モノクロFAX
黎啓榕(新光貿易(株))


イラスト/浅山友貴




 中国の改革開放政策の開始後、若い層の意識改造が急テンポで進んできた。かつて国営企業で働いていた有能(?)な人たちは自分で新天地を開拓し、多くの「万元戸(年間所得が一万元を超す農家・個人経営者、高額所得者のこと)」を生み出し、「大鍋飯(勤務ぶりや能力に関係なく待遇が一律であること、悪平等のたとえ)」から脱皮した。「脳」ある者は爪を出し勢いよく羽ばたいている。
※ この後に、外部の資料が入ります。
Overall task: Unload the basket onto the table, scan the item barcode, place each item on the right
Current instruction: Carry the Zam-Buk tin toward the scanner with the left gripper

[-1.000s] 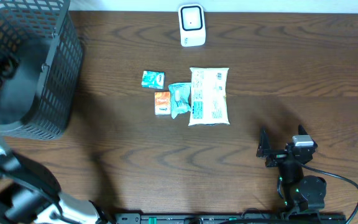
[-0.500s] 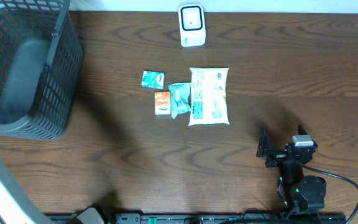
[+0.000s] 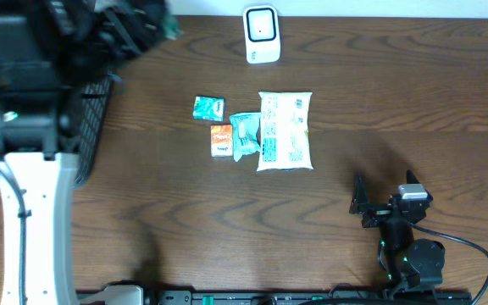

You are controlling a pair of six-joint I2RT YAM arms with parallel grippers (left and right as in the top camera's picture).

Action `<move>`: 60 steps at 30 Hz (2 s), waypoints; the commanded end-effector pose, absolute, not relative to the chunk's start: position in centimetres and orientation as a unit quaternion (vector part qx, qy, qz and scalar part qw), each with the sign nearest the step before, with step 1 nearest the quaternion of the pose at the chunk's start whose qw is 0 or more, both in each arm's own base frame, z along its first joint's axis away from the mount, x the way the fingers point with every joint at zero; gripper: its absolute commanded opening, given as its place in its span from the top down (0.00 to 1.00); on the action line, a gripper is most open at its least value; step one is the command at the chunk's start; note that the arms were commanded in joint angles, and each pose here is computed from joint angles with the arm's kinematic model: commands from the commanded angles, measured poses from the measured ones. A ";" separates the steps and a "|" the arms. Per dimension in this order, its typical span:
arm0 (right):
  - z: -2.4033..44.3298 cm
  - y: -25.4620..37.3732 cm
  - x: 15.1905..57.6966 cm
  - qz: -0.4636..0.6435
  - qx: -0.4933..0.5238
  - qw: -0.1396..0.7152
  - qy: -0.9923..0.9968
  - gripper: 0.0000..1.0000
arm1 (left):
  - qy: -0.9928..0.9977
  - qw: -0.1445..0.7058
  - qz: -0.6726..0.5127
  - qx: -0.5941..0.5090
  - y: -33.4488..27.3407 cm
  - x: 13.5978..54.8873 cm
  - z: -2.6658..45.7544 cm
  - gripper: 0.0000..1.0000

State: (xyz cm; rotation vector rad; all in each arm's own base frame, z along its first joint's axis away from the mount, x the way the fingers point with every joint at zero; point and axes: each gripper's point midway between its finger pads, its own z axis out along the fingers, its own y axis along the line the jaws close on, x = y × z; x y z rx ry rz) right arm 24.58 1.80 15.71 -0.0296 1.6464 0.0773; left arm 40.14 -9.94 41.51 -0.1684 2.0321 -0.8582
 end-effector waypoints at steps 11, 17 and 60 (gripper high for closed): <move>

 仕事で長年付き合っている某省国営貿易商社の若手商社マンは、年30過ぎ、妻一人子一人の、中国の平均的なサラリーマン。彼と同僚の会話を聞いていると、話題は株と土地に対する関心である。中国では株熱は以前ほどはなくなった、バブルがはじけようともしている。しかし土地の話題になると熱がこもる。どこのマンションが平米いくらで売り出すとか、この前投資のつもりで手付け金を出して確保していた物件が3倍になったので権利を売ってまた次の物件探しをしなければ、とお金にかかわることばかりである。国営企業の場合、社宅を与えられ退職してもそこに住むこともできるし社宅を返さなくても構わないらしい。この点が社会主義なのであろうか。今、中国ではまだまだ建設ブームが続き、大都市のあちこちでマンション建設が盛んに進んでいる。投資用に買う人が多いのである。
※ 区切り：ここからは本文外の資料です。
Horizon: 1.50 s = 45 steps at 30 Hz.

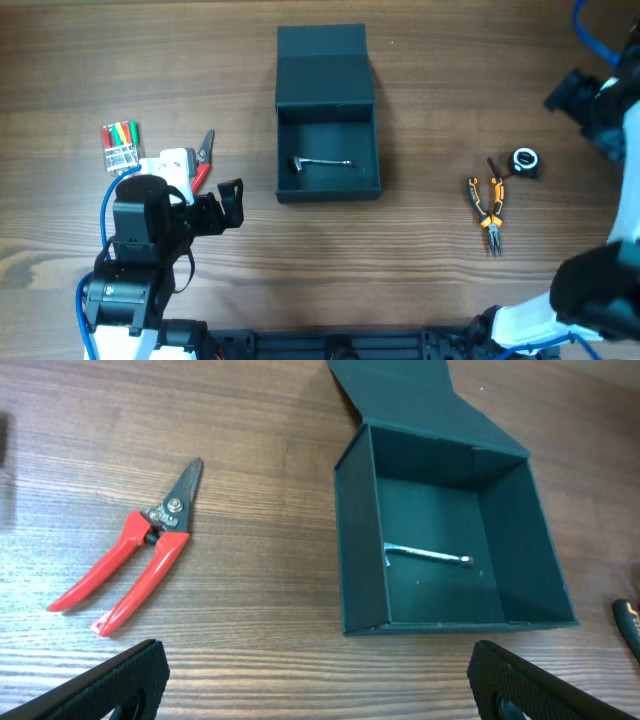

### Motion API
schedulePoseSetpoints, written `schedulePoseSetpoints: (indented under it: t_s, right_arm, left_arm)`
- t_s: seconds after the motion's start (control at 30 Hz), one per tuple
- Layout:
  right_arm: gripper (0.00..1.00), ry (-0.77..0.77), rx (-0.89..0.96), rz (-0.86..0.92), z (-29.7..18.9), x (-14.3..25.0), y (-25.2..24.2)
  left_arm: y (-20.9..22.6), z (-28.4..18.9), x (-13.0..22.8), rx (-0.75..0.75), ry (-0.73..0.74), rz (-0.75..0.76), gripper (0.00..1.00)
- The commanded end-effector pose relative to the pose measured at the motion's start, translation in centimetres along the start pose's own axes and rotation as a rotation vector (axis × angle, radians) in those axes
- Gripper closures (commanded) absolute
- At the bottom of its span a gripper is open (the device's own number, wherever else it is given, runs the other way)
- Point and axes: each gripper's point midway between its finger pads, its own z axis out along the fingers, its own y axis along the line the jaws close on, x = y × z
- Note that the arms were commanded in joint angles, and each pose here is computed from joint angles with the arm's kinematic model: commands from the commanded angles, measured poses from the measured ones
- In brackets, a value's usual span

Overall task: Pack container
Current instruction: 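Move the right gripper over the black-and-white tape measure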

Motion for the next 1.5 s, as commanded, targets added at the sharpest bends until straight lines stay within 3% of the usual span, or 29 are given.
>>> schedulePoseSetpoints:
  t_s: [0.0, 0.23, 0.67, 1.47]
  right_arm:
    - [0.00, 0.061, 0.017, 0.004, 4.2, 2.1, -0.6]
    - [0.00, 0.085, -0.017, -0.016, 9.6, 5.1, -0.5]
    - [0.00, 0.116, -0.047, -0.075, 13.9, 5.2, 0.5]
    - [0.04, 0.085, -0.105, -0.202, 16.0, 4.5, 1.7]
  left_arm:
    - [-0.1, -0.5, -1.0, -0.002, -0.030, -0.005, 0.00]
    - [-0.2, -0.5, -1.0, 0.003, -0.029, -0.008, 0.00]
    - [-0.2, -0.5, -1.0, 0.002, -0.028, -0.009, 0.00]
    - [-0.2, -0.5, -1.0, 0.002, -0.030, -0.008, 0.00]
 社会が急激に発展するに従い汚い「うみ」も出てくる。国の幹部を巻き込んだアモイを中心とした大密輸事件は日本でも報道されたので覚えている方もおられるかもしれない。この影響で、2年前から各地で輸出入の際、不正に申請していないか、過去にさかのぼって調査が行われている。しかしアモイ事件のあおりをもろに受け、対象があまりにも多く調査は進んでいない。不正をした会社が多いからである。もともと輸出会社には事後に戻し税なるものが還付されていたが、調査が進まないゆえ戻し税がこの2年間還付されず、運転資金に行き詰まり倒産に追い込まれた工場さえ多く出ている。
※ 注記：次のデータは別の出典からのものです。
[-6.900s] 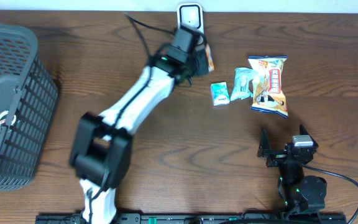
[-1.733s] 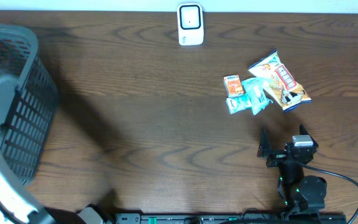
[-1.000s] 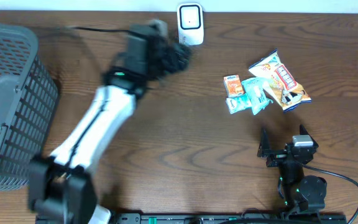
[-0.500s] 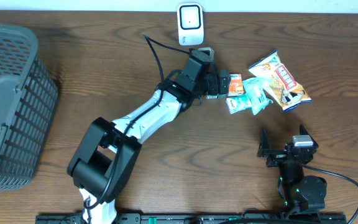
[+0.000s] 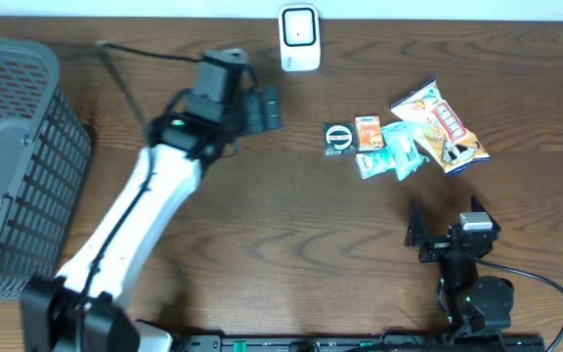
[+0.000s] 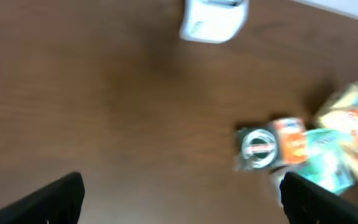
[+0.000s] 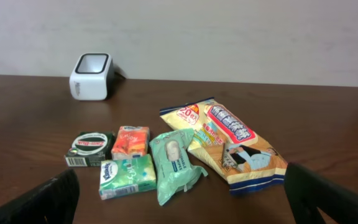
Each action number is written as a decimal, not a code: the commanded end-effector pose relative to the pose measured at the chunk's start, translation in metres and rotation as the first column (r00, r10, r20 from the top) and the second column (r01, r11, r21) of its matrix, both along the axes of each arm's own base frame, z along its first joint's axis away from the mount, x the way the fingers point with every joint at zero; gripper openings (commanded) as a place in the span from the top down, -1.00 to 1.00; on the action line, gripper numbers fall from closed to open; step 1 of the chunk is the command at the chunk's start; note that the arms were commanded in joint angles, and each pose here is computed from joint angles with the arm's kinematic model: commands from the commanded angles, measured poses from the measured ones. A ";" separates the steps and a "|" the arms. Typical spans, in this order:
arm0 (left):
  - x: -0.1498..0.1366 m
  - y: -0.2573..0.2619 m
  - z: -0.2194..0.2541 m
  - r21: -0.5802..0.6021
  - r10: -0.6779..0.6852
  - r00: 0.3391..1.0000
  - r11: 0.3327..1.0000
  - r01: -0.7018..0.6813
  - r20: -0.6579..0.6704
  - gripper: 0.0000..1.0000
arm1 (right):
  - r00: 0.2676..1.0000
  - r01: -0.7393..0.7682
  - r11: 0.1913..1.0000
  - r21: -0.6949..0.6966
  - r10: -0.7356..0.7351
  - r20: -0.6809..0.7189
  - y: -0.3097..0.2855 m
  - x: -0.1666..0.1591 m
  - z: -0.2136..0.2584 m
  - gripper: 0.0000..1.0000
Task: Scan the item barcode
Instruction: 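Release the Zam-Buk tin left of the Kleenex pack and retract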
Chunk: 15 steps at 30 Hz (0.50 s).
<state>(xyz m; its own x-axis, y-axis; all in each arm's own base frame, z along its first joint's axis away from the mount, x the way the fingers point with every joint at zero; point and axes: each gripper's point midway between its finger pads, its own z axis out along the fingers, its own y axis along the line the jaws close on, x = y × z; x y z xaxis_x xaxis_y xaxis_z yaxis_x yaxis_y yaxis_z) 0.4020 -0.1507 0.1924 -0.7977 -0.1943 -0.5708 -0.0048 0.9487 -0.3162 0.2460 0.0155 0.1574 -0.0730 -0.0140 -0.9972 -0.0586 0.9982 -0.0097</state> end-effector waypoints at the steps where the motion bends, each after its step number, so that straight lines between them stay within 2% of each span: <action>1: -0.011 0.032 -0.010 0.096 0.037 0.997 0.995 -0.031 -0.062 -0.98 | 1.000 0.006 1.000 -0.008 -0.006 -0.001 -0.001 0.000 -0.001 -0.98; 5: -0.036 0.069 -0.030 0.197 0.107 0.975 0.978 -0.068 -0.193 -0.99 | 1.000 0.006 1.000 -0.008 -0.006 -0.001 -0.001 0.000 -0.001 -0.98; 8: -0.050 0.084 -0.038 0.226 0.143 0.955 0.971 -0.084 -0.261 -1.00 | 1.000 0.006 1.000 -0.008 -0.006 -0.001 -0.001 0.000 -0.001 -0.99; 15: -0.058 0.099 -0.042 0.239 0.180 0.936 0.965 -0.109 -0.302 -0.99 | 1.000 0.007 1.000 -0.008 -0.007 -0.001 -0.001 0.000 -0.001 -0.98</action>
<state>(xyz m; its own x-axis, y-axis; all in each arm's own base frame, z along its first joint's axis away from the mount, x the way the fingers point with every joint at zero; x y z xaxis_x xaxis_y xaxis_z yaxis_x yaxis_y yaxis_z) 0.3436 -0.0585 0.1508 -0.9151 -0.2307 -0.3307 -0.2133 0.9730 -0.0885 0.2460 0.0155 0.1573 -0.0734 -0.0140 -0.9972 -0.0586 0.9982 -0.0097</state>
 最近、温州の公司(会社)とガスライターの契約をした。ストラップを黒色と決め「確認の返事と契約書をFAXでくれ」と担当者に依頼したが、返事が来ない。彼の公司へ電話を入れてもつかまらず、何日か後に携帯電話でやっとつかまえた。「今、結婚式の最中」と言う。「恭喜、恭喜!」とお祝いを言って切った。後日再度電話を入れ、早く契約書と確認のFAXをくれと要求してから2日後にやっと来た。契約書は問題なかったが、ストラップは「色は黒」という文字での確認ではなく、なんと写真をモノクロFAXで送ってきたのである。FAXで見ればストラップは確かに黒色である。元の色は何色か判別できないのをあらかじめ想定して送ってきたのか?温州の新婚さんには確認していない。
 投資に熱を上げるのも、熱心のあまり「?!」なのも今を生きる中国人である。